Critics say that zero-tolerance policing will fail because its practice destroys several important requisites for successful community policing, namely police accountability, openness to the public, and community cooperation (Cox and Wade 1998: 106).
Opponents of zero tolerance believe that such a policy neglects investigation on a case-by-case basis and may lead to unreasonably harsh penalties for crimes that may not warrant such penalties in reality. Another criticism of zero-tolerance policies is that it gives officers and the legal system little discretion in dealing with offenders.
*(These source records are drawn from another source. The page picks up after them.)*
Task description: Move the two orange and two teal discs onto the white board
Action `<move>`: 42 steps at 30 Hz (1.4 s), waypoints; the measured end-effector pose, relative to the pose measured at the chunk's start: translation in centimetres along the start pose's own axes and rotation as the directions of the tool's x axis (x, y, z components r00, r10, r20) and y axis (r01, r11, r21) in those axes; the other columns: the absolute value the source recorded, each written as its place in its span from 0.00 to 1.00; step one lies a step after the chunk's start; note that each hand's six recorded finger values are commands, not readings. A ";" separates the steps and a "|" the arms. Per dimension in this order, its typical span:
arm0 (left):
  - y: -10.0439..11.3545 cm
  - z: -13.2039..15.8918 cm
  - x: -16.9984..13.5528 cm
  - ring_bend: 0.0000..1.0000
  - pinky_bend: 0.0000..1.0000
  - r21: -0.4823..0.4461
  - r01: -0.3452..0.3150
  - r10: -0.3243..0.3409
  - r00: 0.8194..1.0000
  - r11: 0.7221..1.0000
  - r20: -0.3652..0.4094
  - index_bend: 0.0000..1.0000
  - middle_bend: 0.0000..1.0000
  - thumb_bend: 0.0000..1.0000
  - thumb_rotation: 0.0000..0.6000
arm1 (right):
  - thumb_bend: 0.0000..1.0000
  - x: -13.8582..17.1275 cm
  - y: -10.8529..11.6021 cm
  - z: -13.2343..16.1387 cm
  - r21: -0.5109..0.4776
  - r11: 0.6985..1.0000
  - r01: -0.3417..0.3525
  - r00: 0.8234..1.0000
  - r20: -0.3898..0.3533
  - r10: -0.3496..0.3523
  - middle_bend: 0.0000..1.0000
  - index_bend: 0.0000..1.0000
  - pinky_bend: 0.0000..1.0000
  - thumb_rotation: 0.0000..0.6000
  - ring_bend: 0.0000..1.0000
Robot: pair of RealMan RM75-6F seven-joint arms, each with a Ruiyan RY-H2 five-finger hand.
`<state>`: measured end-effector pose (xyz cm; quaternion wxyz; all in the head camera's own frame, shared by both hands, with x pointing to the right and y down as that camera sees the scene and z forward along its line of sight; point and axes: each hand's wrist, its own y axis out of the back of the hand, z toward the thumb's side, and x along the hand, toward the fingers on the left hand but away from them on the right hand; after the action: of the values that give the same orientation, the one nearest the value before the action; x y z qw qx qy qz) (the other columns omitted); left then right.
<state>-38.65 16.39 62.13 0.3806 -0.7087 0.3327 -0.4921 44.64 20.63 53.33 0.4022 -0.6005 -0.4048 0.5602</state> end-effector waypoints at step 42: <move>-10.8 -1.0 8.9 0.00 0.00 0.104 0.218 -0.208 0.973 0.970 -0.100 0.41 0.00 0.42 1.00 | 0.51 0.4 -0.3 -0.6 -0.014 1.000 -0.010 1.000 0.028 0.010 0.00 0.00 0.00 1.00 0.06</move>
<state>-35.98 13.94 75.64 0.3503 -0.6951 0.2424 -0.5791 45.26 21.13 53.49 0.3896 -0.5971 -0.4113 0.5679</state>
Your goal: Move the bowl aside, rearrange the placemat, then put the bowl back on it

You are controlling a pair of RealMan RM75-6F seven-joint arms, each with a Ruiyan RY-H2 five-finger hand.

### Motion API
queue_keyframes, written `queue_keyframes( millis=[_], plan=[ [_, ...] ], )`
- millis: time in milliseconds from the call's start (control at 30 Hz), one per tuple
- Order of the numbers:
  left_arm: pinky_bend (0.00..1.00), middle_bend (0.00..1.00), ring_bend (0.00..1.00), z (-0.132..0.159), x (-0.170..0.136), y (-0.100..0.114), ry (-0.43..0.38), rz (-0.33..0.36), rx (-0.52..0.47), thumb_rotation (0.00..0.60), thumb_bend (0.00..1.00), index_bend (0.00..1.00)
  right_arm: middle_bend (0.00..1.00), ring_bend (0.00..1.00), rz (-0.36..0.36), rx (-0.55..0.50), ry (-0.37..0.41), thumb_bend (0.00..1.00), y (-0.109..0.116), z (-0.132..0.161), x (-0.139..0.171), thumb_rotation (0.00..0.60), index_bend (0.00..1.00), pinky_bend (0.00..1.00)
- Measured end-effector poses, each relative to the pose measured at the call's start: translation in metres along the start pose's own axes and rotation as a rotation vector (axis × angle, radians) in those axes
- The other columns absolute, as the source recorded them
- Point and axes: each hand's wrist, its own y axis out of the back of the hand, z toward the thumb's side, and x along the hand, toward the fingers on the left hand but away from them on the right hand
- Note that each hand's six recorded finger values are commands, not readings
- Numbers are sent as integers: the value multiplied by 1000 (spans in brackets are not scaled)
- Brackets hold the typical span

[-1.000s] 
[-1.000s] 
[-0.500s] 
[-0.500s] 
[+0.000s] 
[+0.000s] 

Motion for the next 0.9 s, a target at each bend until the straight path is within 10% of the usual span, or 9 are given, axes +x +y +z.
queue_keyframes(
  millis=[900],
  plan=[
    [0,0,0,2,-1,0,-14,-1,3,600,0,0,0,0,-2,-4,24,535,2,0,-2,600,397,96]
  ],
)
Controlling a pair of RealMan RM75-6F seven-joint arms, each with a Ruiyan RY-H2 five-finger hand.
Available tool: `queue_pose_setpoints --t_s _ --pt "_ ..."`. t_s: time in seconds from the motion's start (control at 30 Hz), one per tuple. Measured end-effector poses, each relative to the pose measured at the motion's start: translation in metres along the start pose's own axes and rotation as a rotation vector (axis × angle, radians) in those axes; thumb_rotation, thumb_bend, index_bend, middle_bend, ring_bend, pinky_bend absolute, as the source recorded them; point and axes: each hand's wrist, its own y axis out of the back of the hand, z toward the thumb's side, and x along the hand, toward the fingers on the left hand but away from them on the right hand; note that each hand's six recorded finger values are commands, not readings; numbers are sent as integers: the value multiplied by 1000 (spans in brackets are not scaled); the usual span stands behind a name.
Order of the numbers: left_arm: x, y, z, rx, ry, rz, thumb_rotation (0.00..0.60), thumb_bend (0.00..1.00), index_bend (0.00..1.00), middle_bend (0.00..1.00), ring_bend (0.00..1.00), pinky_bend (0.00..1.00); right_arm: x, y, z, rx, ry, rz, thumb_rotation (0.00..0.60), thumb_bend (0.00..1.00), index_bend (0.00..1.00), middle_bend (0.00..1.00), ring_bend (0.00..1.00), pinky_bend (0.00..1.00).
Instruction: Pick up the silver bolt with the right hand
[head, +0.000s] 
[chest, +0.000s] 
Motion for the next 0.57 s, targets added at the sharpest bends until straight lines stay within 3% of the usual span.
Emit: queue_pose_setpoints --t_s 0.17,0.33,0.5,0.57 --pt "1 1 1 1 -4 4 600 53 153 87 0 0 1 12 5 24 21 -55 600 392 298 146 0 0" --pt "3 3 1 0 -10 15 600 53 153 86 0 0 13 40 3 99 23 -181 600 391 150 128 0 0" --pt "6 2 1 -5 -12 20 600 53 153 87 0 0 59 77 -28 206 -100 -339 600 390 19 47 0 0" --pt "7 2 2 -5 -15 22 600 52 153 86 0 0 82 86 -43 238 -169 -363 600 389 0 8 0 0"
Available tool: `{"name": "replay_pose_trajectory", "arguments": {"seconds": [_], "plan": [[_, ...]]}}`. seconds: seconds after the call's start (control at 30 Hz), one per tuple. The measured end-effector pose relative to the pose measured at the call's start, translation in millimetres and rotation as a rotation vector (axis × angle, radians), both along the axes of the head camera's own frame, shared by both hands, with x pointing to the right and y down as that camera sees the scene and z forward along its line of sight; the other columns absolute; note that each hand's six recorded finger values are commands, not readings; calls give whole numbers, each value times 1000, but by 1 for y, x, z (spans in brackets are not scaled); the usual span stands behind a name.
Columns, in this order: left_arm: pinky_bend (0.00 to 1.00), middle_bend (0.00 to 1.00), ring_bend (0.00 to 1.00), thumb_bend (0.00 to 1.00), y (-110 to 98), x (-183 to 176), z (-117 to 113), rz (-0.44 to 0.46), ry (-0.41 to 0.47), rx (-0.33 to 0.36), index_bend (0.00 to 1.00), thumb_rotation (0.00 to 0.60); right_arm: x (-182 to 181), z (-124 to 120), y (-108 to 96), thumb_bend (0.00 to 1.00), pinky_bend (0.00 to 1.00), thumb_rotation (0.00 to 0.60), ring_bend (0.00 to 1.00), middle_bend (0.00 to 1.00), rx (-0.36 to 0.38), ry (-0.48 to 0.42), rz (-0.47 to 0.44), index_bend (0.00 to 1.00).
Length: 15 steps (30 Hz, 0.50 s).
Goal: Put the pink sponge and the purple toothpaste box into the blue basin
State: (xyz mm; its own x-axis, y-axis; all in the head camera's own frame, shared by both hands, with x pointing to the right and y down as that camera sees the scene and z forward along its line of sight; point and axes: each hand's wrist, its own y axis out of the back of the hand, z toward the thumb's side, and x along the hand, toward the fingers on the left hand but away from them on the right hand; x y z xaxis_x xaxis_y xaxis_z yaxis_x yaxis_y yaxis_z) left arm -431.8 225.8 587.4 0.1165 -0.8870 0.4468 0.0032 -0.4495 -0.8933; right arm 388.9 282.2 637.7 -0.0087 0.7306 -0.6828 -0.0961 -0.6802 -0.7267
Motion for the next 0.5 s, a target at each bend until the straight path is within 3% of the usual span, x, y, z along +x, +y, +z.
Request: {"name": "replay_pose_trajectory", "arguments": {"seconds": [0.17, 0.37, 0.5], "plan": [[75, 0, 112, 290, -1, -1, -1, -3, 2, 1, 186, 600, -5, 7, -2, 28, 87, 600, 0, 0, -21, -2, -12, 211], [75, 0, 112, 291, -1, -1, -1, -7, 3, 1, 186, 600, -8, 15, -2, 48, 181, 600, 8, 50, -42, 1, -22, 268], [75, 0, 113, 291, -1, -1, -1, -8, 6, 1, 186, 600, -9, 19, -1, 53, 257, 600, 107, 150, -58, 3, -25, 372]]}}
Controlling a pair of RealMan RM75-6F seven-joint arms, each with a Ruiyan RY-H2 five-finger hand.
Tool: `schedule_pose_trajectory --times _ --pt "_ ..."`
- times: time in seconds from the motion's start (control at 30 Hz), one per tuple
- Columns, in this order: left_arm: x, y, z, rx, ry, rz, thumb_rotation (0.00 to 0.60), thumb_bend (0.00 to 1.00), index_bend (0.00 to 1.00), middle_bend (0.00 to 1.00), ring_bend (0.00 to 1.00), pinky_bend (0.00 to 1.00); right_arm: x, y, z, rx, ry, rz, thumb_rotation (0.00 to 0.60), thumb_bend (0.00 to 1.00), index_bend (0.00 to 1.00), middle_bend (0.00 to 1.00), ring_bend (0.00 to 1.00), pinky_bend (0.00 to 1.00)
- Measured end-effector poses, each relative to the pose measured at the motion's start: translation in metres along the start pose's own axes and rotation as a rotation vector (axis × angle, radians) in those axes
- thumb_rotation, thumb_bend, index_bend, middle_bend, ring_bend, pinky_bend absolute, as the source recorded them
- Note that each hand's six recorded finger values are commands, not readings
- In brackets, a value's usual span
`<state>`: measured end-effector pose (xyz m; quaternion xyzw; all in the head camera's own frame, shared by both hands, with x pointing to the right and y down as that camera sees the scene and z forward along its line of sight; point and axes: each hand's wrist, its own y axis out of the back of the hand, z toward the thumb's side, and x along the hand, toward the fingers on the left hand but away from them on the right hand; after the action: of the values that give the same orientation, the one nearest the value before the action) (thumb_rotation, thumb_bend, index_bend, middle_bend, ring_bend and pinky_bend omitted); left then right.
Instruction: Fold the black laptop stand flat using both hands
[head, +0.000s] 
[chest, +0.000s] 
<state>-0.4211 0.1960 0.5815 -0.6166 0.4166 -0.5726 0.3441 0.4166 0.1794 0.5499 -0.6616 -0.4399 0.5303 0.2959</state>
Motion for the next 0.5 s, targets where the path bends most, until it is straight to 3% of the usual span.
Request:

Zero-tolerance policies may prohibit their enforcers from making the punishment fit the crime.
It also may cause offenders to go all out, knowing if the punishment is the same for a little or a lot. This phenomenon of human nature is described in an adage that dates back to at least the 17th century, "might as well be hanged for a sheep as a lamb": until 1820, the English law prescribed hanging for stealing anything worth more than one shilling, whether that was a low-value lamb or a whole flock of sheep.[37]